Output must consist only of the lines of the material below from the one with "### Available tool" through the one with "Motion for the", each reproduced exactly; no pictures belong in it.
[Start of Attachment]
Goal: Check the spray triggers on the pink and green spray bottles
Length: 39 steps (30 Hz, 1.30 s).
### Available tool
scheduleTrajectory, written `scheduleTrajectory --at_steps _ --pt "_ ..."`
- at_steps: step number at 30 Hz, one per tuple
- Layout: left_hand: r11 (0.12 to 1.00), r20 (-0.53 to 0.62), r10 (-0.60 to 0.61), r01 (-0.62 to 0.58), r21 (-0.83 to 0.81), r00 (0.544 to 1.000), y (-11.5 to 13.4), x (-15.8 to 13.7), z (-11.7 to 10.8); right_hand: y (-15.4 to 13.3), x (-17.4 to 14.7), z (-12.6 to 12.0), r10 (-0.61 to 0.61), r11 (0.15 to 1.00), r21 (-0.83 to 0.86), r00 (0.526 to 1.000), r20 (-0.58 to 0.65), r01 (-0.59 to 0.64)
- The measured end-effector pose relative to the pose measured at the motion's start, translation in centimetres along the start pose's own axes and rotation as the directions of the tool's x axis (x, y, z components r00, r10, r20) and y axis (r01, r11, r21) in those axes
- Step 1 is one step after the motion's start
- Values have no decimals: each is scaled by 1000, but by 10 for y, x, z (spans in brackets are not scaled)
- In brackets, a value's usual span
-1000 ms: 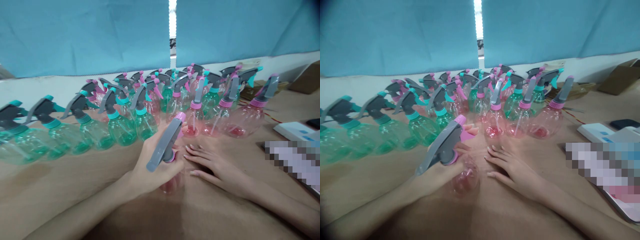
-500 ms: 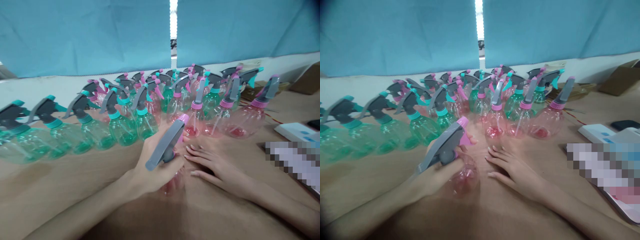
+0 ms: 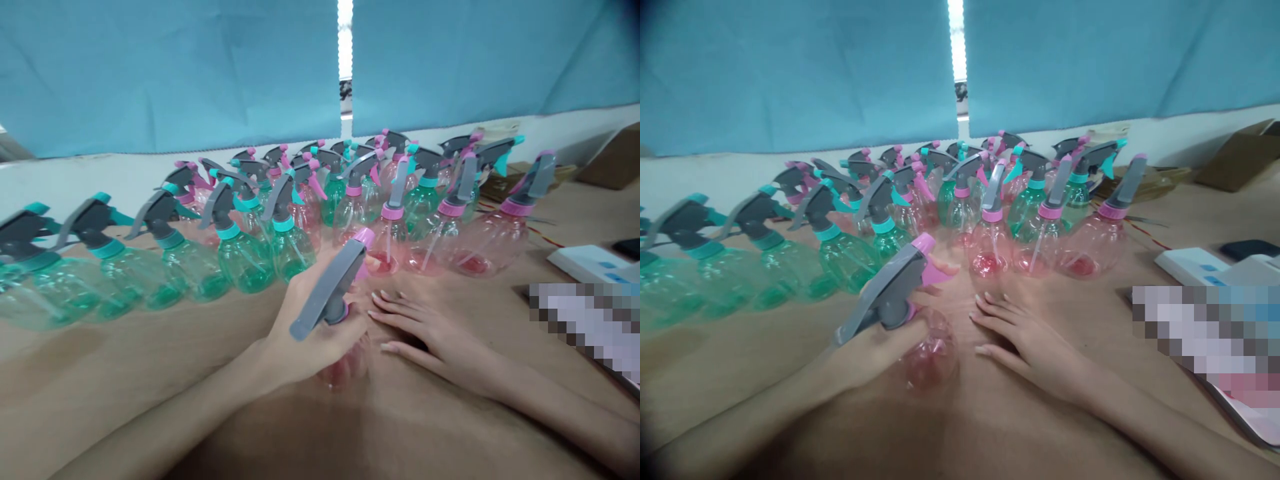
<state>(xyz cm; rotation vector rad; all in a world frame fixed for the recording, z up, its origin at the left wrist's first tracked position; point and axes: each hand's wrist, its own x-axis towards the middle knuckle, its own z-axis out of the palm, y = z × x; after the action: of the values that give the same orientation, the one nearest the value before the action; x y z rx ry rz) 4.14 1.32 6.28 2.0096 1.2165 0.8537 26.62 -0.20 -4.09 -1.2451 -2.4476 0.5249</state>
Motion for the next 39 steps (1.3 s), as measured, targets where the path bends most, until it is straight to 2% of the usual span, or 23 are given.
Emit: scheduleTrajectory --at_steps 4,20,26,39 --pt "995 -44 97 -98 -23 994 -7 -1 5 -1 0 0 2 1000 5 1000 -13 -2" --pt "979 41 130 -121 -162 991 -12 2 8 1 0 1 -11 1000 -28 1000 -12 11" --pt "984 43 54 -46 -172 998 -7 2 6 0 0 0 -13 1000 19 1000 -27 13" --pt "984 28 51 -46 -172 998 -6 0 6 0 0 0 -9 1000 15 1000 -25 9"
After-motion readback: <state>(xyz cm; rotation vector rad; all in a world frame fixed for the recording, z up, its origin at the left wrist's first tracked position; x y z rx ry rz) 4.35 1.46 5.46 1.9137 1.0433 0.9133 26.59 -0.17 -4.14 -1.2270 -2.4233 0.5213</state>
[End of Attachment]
Result for this task.
### Available tool
scheduleTrajectory, written `scheduleTrajectory --at_steps _ --pt "_ ..."`
- at_steps: step number at 30 Hz, one per tuple
- Layout: left_hand: r11 (0.12 to 1.00), r20 (-0.53 to 0.62), r10 (-0.60 to 0.61), r01 (-0.62 to 0.58), r21 (-0.83 to 0.81), r00 (0.544 to 1.000), y (-11.5 to 13.4), x (-15.8 to 13.7), z (-11.7 to 10.8); right_hand: y (-15.4 to 13.3), x (-17.4 to 14.7), z (-12.6 to 12.0), r10 (-0.61 to 0.61), r11 (0.15 to 1.00), r21 (-0.83 to 0.86), r00 (0.526 to 1.000), r20 (-0.58 to 0.65), r01 (-0.59 to 0.64)
- The measured end-effector pose relative to the pose measured at the motion's start, translation in centimetres along the start pose's own axes and rotation as the directions of the tool's x axis (x, y, z components r00, r10, r20) and y axis (r01, r11, r21) in those axes
- Step 1 is one step after the motion's start
- Values have no decimals: each is scaled by 1000, but by 10 for y, x, z (spans in brackets are not scaled)
- In brackets, a value's usual span
-1000 ms: 
-500 ms: 
+0 ms: 
<state>(xyz cm; rotation vector rad; all in a world frame fixed for the recording, z up, its origin at the left wrist's first tracked position; point and axes: each hand's wrist, its own x-axis towards the middle knuckle, its own z-axis out of the palm, y = z × x; after the action: of the values that give the same orientation, the one nearest the value before the action; x y z rx ry rz) 4.14 1.32 6.28 2.0096 1.2165 0.8537 26.62 -0.20 -4.09 -1.2451 -2.4476 0.5249</state>
Motion for the next 39 steps (1.3 s), as measured, targets where the path bends most, until it is straight to 2% of the usual span, or 23 are given.

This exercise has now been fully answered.